In Syria, the killing continues, even though it's been taken off the front pages of the
news by the Israeli attack on Gaza. Now joining us to talk about the situation in Syria is
Hamid Dabashi. He's a professor of Iranian studies and comparative literature at Columbia
University in New York. He's author of the recent book Corpus Anarchicum: Political Protests,
Suicidal Violence, and the Making of the Posthuman Body. Thanks for joining us again, Hamid.
HAMID DABASHI: Thank you, Paul. Anytime.
JAY: So, Hamid, tell us some of the recent developments in Syria. There's a--France (one
supposes the United States has their hand in it) has helped initiate a sort of new leadership
of the Syrian revolution. What is that about?
DABASHI: As always, Paul, as you know, my position is you have to start from facts on
the ground. Facts on the ground is the bloody rule of the [incompr.] of Bashar al-Assad's
regime that is murdering its own citizens mercilessly. And everything else that has
happened is subsequent and consequence of that particular fact. Whatever analysis we
have of the region and of the developments in Syria, one should never lose sight of the
fact that he is chiefly responsible for militarization of these peaceful uprisings. For eight consecutive
months, Syrians were demanding their civil liberties peacefully without resorting to
any violence, and the only response that Bashar al-Assad had for them was violence.

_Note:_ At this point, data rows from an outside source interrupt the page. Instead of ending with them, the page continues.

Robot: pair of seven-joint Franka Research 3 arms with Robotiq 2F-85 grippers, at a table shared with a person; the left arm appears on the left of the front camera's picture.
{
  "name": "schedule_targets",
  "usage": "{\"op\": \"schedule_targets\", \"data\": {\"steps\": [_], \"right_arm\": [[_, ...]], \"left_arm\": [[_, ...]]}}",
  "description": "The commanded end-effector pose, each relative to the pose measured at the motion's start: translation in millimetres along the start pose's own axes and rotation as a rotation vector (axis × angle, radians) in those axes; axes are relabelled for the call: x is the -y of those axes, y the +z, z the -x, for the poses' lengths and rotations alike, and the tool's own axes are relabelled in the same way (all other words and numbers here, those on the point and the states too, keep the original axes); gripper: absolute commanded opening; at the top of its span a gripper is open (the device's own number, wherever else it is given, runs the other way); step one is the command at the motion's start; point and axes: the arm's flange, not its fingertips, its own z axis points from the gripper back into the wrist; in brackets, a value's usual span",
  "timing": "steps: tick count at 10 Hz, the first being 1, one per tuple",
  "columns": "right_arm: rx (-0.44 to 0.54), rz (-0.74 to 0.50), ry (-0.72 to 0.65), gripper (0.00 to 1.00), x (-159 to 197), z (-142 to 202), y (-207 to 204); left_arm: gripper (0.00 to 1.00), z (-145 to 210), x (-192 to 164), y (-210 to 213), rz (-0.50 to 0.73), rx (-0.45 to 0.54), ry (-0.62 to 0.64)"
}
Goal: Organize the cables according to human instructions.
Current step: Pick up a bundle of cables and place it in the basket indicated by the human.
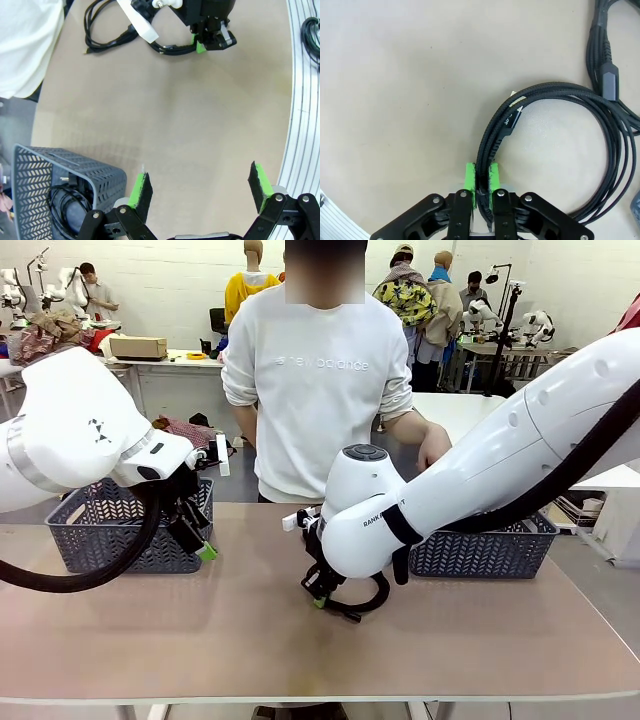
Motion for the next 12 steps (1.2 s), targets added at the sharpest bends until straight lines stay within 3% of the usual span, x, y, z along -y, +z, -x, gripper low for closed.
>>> {"op": "schedule_targets", "data": {"steps": [1,5,8,12], "right_arm": [[-0.008,-0.011,-0.015,0.00,-4.5,5.8,14.1],[0.031,0.013,0.028,0.00,-12.6,23.0,67.0],[0.084,0.019,0.242,0.00,-0.2,27.6,124.4],[0.025,0.109,0.481,0.00,55.0,36.3,205.3]], "left_arm": [[1.00,-0.2,-0.7,0.9,0.005,0.001,0.002],[1.00,-0.2,-0.7,0.9,0.005,0.001,0.002],[1.00,-0.2,-0.7,0.9,0.005,0.001,0.002],[1.00,-0.2,-0.7,0.9,0.005,0.001,0.002]]}}
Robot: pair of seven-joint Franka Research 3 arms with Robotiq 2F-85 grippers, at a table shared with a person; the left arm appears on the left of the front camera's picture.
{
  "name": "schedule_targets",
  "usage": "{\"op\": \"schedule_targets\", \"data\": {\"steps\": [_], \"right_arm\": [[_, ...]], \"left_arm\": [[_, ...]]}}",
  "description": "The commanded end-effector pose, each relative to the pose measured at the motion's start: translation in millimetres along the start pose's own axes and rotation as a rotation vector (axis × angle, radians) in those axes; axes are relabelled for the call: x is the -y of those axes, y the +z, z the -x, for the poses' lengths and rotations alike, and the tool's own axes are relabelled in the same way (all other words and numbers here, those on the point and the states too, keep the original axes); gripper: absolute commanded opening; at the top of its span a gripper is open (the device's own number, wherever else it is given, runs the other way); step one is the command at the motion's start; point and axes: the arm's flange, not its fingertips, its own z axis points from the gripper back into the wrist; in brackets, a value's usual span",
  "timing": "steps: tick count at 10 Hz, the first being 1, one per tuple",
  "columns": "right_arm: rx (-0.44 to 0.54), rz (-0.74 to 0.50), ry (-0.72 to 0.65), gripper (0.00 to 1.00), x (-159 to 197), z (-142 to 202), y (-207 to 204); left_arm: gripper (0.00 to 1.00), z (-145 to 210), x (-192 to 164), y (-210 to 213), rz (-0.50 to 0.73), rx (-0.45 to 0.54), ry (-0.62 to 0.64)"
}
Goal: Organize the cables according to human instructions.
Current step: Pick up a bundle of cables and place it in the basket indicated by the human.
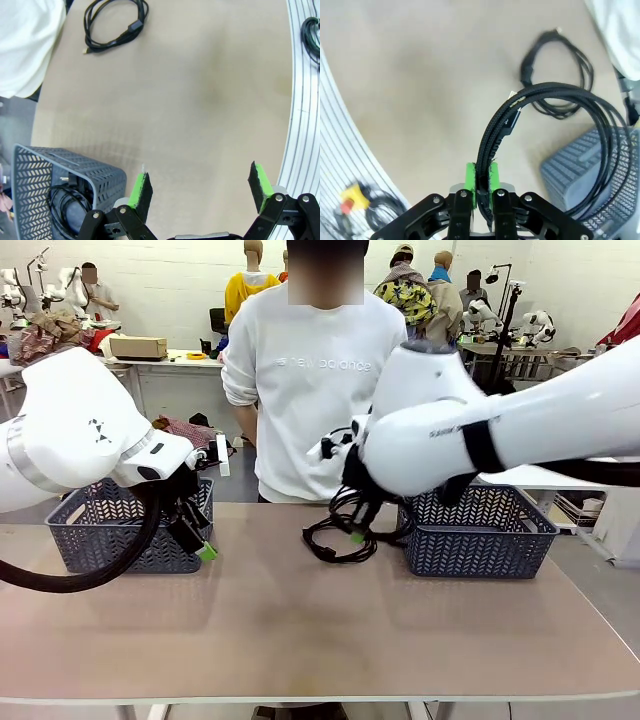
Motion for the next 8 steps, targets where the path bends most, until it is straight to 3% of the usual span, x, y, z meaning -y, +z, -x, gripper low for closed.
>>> {"op": "schedule_targets", "data": {"steps": [1,4,8], "right_arm": [[-0.035,0.010,0.136,0.00,40.0,23.4,27.5],[-0.030,-0.018,0.319,0.00,104.9,52.0,42.4],[-0.055,-0.071,0.305,0.00,188.9,75.2,29.9]], "left_arm": [[1.00,-0.2,-0.6,1.1,0.005,0.001,0.002],[1.00,-0.2,-0.6,1.1,0.005,0.001,0.002],[1.00,-0.2,-0.6,1.1,0.005,0.001,0.002]]}}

After that, the Qataris and the Saudis and Americans, and probably Israelis in some other
ways, entered the scene and provided certain degree of arms to the resistance, and they
began to do all kinds of resistance, military resistance, to the ruling regime.
Now, at a certain stage, of course, you cannot blame people who are picking up arms to defend
themselves and their families and their neighborhoods. But then human rights organizations began
to detect that certain human rights abuses and atrocities are being also perpetrated
by the resistance. So the condition became messier that you have a repressive regime
on one side and a noble resistance on the other side.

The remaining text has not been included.